Copy each line in the data below that contains the word "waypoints".

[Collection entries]
=== Section Start ===

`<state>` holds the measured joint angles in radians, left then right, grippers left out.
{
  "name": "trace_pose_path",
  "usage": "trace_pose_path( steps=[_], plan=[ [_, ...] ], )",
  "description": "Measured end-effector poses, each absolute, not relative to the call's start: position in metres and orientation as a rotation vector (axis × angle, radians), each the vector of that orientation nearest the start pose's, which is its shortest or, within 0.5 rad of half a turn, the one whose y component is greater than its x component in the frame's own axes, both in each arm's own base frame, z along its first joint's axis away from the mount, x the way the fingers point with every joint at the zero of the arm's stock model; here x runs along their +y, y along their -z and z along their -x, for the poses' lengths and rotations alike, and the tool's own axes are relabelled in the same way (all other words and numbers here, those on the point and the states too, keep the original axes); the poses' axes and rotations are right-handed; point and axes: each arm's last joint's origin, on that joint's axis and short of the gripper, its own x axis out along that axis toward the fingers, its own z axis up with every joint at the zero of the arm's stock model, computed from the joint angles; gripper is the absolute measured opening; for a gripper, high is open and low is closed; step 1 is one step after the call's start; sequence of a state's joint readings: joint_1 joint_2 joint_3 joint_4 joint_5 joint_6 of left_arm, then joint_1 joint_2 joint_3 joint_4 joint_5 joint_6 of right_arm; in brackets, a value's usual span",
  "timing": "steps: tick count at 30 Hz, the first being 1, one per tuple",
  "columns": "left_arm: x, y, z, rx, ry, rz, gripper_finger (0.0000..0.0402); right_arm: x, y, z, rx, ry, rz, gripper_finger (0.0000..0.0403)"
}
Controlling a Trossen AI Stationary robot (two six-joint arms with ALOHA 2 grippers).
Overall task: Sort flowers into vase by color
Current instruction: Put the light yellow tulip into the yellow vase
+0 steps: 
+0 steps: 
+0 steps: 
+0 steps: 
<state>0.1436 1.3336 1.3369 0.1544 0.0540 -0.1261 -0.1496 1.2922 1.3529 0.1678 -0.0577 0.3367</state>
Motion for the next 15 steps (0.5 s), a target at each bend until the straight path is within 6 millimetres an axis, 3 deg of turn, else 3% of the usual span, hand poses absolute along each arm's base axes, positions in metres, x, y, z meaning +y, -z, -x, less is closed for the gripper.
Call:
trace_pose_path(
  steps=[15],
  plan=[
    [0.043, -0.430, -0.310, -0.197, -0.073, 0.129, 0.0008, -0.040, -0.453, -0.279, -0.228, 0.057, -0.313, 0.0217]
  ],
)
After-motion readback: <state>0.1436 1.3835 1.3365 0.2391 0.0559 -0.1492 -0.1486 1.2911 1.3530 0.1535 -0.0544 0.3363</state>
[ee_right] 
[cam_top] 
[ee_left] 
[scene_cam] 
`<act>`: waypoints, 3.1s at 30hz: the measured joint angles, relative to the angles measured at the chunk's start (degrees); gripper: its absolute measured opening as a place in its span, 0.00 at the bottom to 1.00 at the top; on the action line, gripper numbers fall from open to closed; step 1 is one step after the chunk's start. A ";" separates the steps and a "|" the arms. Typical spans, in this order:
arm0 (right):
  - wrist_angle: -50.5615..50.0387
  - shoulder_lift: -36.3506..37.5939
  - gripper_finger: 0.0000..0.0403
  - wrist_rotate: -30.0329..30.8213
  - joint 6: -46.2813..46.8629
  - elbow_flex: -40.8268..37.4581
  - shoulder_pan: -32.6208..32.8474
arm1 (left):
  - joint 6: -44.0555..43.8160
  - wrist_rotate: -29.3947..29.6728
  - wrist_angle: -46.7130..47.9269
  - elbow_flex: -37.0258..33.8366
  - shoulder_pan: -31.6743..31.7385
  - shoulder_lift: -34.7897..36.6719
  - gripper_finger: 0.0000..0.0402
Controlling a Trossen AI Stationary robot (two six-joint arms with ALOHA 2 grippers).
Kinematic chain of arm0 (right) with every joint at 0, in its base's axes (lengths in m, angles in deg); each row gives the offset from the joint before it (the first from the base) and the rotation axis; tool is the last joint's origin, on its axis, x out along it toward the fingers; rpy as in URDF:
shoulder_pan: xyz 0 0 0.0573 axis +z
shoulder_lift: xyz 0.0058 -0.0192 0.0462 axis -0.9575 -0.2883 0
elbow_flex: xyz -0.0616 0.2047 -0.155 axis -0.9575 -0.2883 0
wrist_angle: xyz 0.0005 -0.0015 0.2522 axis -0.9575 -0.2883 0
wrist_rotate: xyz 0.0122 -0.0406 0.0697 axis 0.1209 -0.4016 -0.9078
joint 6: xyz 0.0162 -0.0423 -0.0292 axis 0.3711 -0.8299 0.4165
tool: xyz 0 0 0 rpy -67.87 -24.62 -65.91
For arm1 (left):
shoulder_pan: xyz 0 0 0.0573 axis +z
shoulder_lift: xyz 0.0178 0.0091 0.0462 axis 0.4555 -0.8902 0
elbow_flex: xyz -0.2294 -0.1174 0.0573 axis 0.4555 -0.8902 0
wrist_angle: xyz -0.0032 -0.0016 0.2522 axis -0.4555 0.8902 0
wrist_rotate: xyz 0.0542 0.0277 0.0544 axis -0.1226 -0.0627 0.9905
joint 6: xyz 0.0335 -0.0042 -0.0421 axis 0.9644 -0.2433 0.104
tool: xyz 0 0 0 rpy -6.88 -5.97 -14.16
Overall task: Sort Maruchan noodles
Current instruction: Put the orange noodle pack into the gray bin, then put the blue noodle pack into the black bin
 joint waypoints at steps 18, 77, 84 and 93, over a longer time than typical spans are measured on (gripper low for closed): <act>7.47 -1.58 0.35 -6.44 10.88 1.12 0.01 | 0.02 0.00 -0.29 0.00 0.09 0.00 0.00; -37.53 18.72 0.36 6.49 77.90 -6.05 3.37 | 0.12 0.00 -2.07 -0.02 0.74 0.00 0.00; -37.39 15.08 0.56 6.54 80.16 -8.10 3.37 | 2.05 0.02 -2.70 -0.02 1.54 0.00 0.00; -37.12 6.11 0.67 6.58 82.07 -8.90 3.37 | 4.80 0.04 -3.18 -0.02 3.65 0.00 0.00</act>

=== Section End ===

Exercise answer:
`<act>`: waypoints, 3.1s at 30hz: the measured joint angles, relative to the angles measured at the chunk's start (degrees); gripper: its absolute measured opening as a place in its span, 0.00 at the bottom to 1.00 at the top; on the action line, gripper numbers fall from open to closed; step 1 is one step after the chunk's start. A ";" separates the steps and a "|" the arms. Typical spans, in this order:
 joint waypoints at steps 18, 77, 84 and 93, over a longer time than typical spans are measured on (gripper low for closed): <act>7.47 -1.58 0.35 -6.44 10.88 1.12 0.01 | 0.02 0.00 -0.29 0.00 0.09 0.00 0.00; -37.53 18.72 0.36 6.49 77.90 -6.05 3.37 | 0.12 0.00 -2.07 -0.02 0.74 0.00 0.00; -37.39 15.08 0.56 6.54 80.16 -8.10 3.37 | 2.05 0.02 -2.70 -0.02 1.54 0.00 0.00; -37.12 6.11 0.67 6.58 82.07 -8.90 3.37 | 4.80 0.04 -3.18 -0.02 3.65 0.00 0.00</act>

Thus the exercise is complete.